2. Paying a commission could be cheaper
Many travelers tend to opt for exchange bureaus that have a “Commission Free” sign on their premises because if it is commission free, it must be cheaper. However, the fact is most of these agencies that do not charge a commission often offer a very poor currency exchange rate and hidden fees to recuperate their costs. Therefore, it is recommended that you consider dealing with agencies that charge a commission, as they usually have a better rate of exchange for your money.
Before following through with an exchange of currency, confirm the rate with the agency and calculate how much you can expect back in return down to the last dollar. That way, you will have a full grasp of exactly how much you are saving from the deal and you will not be taken advantage of.
3. Consider the location
It is a common practice for currency exchange agencies to base their rate on their location. Those that are located in prime areas like shopping districts, tourist destinations, train stations, and airports are usually more expensive than those that are located elsewhere because they take advantage of the fact that they are more convenient to use and readily available. If you want an acceptable exchange, avoid the ones located in these areas. Take the time to use exchange agencies and financial institutions that are removed from these zones because the rate that you receive will definitely make it worth it.

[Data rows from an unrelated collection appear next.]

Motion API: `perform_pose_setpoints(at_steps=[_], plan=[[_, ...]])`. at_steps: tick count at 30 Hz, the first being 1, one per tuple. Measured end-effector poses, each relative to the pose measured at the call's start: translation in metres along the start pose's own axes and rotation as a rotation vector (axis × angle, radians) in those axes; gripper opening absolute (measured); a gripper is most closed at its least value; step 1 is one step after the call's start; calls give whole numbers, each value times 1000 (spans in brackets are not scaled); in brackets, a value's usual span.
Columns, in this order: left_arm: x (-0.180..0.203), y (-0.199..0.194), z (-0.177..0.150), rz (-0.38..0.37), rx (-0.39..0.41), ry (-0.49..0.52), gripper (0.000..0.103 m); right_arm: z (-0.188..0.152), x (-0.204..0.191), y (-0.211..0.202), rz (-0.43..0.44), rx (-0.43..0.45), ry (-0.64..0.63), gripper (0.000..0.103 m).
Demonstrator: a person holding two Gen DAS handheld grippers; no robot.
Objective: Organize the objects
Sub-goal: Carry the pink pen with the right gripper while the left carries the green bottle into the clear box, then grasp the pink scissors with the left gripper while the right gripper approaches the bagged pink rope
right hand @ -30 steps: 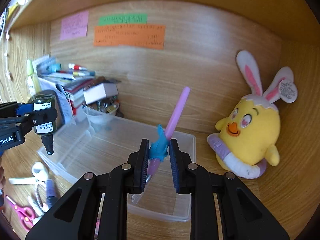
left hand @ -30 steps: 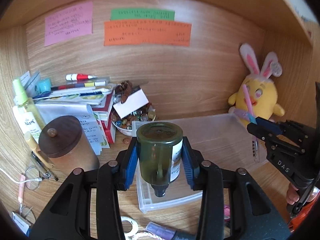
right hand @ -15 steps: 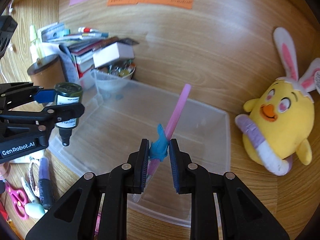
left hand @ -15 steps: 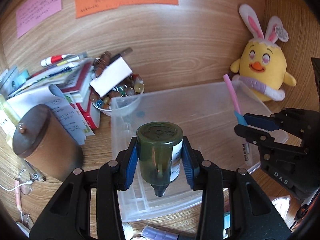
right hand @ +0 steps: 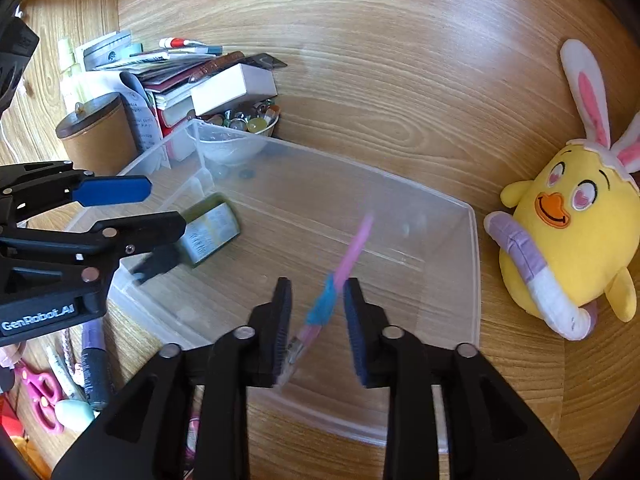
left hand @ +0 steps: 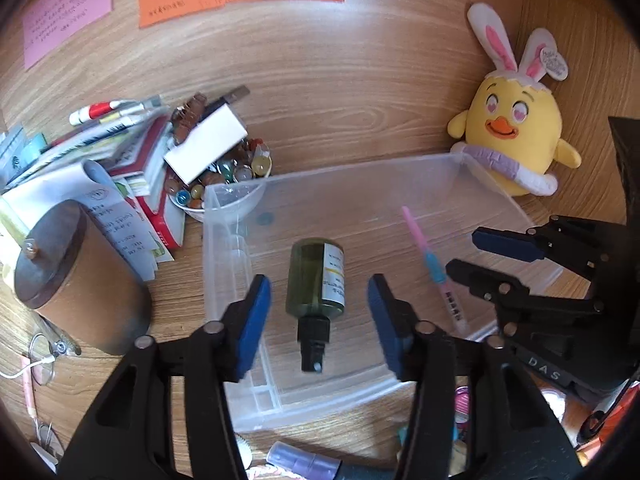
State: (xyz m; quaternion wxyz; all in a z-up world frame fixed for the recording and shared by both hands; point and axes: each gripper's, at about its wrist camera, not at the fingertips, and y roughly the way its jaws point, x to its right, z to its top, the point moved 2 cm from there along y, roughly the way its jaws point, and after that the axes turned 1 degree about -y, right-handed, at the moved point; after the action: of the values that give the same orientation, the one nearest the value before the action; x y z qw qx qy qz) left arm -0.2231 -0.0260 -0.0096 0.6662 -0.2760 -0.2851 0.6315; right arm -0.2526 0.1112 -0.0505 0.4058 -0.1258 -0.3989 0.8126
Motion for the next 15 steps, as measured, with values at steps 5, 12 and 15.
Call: perform_pose_setpoints(at_steps=[5,12,15], plan=[[0,-27,-1,7,54,-1,69,-2,-3,-21,-26,48,8,48],[-11,-69,-18,45,137,-20,95,-15,-1,-59,-32,108,73,74],[-16,-83,-33,56,147,-22,96,-25,-3,-78,-35,138,96,82]])
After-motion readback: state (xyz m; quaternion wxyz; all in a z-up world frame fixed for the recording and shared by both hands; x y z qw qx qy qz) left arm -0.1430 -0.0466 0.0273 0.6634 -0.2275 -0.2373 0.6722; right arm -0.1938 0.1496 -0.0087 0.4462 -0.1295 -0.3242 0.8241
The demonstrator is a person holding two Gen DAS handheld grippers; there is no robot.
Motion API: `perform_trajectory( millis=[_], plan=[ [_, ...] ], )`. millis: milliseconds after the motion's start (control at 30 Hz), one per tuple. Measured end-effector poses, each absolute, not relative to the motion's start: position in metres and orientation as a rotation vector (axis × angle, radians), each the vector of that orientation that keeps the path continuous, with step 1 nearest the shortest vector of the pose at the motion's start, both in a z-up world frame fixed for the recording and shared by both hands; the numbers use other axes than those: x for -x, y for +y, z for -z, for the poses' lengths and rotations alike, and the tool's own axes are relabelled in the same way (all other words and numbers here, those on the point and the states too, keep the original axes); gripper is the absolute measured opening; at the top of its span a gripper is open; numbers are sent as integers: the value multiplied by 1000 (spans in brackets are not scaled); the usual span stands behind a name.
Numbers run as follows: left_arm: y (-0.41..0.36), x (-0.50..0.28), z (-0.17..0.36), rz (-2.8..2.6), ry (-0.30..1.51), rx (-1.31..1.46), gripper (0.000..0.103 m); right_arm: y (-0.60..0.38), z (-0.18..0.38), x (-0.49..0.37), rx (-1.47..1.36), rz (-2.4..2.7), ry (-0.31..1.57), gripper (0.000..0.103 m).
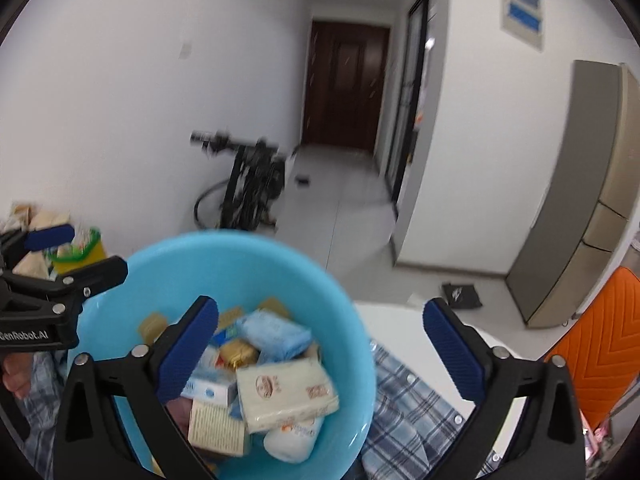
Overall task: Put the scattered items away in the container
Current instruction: 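Open the right tool to drop the blue wipes pack into the basin, then pull both open tools back from the basin over the plaid shirt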
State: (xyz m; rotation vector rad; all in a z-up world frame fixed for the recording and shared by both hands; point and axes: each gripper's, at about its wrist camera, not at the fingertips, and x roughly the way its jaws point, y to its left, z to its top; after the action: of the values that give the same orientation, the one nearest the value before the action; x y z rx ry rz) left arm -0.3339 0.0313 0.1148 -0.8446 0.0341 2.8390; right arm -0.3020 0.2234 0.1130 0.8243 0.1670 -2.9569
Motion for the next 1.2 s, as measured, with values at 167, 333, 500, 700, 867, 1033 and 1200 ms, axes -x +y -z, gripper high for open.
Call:
perform_trajectory(
  millis=[167,333,500,700,867,1033,1200],
  plan=[
    [26,329,-118,-2832,-28,818,103,234,-124,295,-759,2947,54,103],
    [20,298,-129,-2863,-25,762,103,242,-130,277,-740,2941,-12,103],
    [7,261,-137,-2857,-92,792,103,244,-134,243,-721,2965,-5,103],
    [18,187,-142,-2913,127,731,103,240,-143,178,-694,2947,29,103],
    [22,128,-149,-2841,78,681,103,235,-157,110,-551,2933,28,103],
    [29,80,-154,-2848,198,600,103,236,-169,64,-487,2882,9,103],
    [22,75,-159,-2846,105,615,103,234,-167,58,-466,2924,39,103]
  ],
)
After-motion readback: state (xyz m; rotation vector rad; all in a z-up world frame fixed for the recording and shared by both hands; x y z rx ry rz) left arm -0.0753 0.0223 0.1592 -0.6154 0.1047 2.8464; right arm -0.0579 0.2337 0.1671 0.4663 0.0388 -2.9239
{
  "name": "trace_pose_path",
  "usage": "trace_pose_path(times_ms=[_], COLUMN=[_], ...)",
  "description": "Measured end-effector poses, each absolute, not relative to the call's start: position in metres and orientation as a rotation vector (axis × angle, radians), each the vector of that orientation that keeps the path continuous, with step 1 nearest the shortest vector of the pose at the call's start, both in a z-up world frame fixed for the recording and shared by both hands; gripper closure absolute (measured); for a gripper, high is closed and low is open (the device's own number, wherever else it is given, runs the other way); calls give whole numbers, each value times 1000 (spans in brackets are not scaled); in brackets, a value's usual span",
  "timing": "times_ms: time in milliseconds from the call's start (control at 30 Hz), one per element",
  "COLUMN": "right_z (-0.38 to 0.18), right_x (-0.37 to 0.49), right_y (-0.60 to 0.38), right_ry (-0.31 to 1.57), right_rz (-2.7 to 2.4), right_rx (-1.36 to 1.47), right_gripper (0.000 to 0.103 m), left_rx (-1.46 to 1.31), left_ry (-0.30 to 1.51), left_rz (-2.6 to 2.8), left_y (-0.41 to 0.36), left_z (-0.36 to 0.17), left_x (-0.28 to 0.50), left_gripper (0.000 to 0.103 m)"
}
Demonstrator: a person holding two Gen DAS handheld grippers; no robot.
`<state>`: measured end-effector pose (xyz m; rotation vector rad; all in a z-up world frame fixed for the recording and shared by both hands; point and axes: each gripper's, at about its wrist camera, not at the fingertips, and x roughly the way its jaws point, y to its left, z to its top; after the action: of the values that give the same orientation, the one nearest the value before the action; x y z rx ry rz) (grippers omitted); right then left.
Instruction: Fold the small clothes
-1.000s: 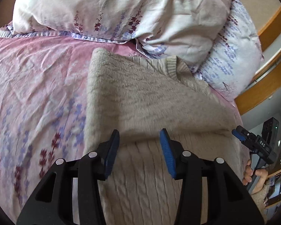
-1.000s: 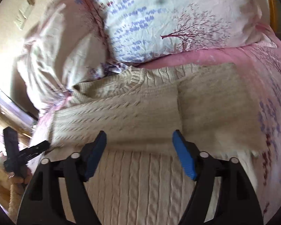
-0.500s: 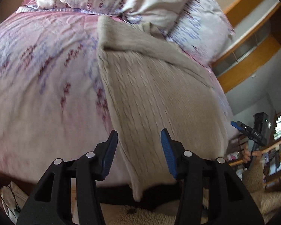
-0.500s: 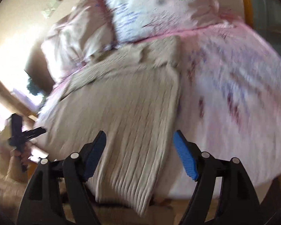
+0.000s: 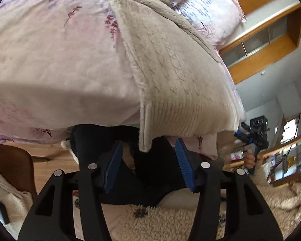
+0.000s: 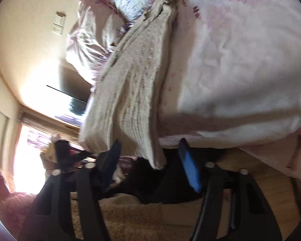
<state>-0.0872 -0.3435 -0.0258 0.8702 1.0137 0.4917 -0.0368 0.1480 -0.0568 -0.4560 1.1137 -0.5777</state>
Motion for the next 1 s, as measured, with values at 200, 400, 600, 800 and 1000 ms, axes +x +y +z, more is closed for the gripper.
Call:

4. Use globally accepted currency
You may want to consider using a currency such as the United States Dollar or British Pound as they are widely accepted as a medium of exchange in many countries around the world. This will help you to save on commissions and are even preferred in some countries over the local money.
In some countries, the local currency is exchanged at a fixed rate meaning that you can opt to use either the dollar, pound, or the local currency in your transactions. Be aware of the rate of exchange in countries where the rate is not fixed. Some traders will charge you more if the exchange rate is variable and you will be out a noticeable amount of money, putting a damper on the whole trip.